• Your objective:
Go through the listing below and state how many of its lines include "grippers". Write only that number.

Top of Source data

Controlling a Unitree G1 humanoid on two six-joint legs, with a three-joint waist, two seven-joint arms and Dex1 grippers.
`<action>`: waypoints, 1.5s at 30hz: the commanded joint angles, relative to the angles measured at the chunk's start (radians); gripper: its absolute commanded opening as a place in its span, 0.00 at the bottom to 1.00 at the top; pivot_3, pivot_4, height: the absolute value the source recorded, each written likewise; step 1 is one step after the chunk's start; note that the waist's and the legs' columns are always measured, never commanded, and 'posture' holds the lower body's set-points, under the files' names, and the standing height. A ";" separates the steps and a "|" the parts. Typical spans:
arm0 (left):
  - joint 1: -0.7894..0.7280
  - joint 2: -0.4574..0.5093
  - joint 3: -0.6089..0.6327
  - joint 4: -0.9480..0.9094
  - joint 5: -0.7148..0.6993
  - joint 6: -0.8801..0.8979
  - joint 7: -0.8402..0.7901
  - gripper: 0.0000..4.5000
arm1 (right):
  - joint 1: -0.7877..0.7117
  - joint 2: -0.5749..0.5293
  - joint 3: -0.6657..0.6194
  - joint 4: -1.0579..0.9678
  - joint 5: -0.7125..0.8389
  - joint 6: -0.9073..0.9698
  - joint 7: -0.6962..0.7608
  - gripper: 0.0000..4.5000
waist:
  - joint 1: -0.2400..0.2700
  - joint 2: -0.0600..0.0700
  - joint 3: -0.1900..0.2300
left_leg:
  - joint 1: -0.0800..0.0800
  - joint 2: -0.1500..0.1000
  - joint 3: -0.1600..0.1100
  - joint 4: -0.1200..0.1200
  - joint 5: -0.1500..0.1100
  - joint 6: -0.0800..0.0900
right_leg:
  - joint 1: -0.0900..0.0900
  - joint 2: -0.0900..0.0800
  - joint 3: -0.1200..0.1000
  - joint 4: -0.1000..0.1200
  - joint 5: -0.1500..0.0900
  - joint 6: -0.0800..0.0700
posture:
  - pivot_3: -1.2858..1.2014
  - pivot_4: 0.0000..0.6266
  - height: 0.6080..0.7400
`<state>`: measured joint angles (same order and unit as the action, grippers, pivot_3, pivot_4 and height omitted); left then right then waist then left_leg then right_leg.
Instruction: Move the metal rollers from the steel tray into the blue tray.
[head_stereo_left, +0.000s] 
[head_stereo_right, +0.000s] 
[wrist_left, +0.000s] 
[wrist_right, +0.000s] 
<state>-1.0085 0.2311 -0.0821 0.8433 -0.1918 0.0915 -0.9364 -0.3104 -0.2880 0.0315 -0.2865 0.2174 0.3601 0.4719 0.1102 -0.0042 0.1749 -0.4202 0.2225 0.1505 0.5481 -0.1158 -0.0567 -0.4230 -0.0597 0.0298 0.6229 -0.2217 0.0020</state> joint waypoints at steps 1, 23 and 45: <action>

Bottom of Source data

• Response for this exercise:
2